Sunday, July 7, 2013

Pesachim 12b - Legal vs. Domestic matters

Abaye answered this on Raba's view: "Testimony is committed to men of care, leaven is committed to all."

The discussion on page 12 of Pesachim is about people making mistakes about the time - how much leeway do we give to witnesses who disagree about the time an act took place? To what extent can we say that they are probably referring to the same event but merely making an error about the time? And at what point do we just say they disagree with one another?

And once we know what the rabbis think about testimony, how does this relate to non-legal settings, such as eating chameitz on the 14th of Nissan? Can the same rules about making mistakes over time apply from the legal field to the domestic?

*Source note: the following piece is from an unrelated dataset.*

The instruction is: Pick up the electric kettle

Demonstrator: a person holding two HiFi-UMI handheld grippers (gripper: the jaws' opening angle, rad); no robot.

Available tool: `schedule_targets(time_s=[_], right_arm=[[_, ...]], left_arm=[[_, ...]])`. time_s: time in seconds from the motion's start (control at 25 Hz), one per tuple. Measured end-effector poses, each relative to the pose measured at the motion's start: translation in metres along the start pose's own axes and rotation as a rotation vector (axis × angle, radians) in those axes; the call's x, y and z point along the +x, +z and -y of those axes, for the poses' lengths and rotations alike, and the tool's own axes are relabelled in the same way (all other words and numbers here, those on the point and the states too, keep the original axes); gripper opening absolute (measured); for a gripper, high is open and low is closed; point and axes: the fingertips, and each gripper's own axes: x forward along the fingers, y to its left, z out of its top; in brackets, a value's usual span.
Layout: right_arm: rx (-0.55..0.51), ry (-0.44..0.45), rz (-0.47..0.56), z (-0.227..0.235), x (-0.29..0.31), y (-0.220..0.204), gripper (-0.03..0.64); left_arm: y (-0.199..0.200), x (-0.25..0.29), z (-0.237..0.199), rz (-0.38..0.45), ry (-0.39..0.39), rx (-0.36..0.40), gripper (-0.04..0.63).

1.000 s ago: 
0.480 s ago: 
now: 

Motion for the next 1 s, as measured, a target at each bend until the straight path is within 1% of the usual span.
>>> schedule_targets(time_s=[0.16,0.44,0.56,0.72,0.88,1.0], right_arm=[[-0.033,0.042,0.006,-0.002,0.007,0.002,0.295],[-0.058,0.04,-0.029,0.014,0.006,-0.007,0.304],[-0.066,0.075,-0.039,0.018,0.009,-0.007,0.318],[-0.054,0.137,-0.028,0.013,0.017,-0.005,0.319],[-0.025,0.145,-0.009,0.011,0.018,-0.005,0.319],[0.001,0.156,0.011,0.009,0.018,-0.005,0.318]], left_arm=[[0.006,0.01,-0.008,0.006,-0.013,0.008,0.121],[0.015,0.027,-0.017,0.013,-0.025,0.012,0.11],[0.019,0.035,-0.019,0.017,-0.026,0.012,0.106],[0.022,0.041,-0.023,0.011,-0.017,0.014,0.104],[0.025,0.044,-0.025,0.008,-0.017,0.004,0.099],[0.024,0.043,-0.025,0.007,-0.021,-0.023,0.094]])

Abaye suggests that we cannot learn from one area to the other, that in legal matters people take great care to ensure that their testimony is accurate, realising that they will be cross-examined, that there is an enormous amount at stake based on their words.

But in matters of chameitz, the domestic life, it's not just careful people that the law has to account for, all Jews must be able to participate in the ritual of pesach, all Jews must consider themselves as if they had been personally redeemed from Egypt. Therefore the law must be stricter, because it must account for all the people, in a way that laws of testimony do not need to.

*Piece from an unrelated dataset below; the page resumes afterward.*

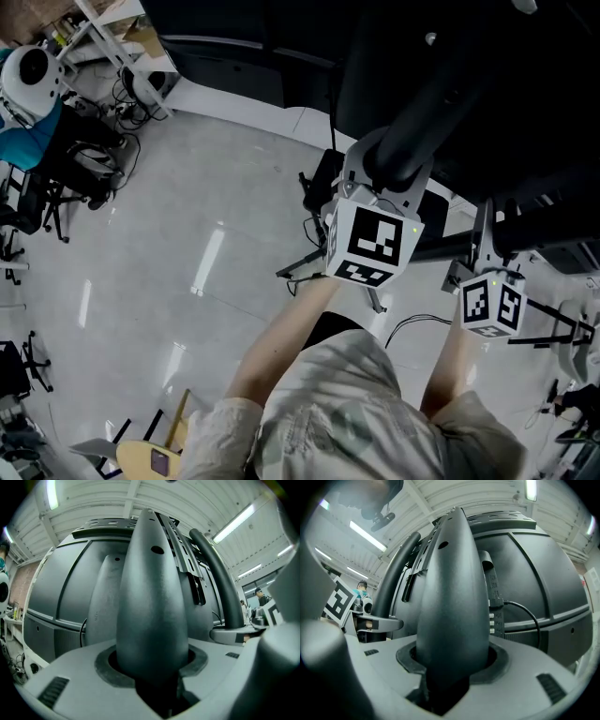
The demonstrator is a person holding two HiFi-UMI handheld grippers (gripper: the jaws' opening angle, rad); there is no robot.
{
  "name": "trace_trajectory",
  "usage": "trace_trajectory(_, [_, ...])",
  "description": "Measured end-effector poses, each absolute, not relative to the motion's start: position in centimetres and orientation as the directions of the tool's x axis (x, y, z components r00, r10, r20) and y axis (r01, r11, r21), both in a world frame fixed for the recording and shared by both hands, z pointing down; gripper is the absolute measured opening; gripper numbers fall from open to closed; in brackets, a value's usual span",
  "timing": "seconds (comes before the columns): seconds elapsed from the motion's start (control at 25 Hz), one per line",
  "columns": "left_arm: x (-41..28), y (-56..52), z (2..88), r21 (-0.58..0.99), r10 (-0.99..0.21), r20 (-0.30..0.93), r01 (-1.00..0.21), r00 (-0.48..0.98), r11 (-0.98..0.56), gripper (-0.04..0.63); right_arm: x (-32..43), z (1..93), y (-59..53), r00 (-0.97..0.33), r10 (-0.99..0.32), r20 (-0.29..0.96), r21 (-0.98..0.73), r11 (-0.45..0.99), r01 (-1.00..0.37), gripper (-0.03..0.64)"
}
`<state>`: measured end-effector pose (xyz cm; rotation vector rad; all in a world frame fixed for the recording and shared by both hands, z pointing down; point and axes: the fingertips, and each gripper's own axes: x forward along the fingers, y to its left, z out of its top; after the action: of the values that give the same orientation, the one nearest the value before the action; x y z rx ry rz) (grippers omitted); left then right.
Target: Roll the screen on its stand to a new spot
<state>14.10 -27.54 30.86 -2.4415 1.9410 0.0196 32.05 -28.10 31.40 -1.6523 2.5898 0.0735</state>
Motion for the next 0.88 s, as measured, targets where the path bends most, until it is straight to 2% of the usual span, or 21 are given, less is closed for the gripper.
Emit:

There is also a tendency, I think, to take legal matters more seriously than domestic rituals - after all, in a court case there are judges asking you questions, checking the facts. Many of us think of the home as a quite different space, the private sphere in which we are not being judged.

Hence we read in Pirkei Avot 2:1 "Contemplate three things, and you will not come to the hands of transgression: Know what is above you: a seeing eye, a listening ear, and all your deeds being inscribed in a scroll."

And yet people make mistakes, forgetting that there is always a Judge that is watching. The law must accommodate this tendency, making stricter regulations for ritual life at home to help people remember.

You may not be testifying before a court, no human being may see you, but what you do at home matters.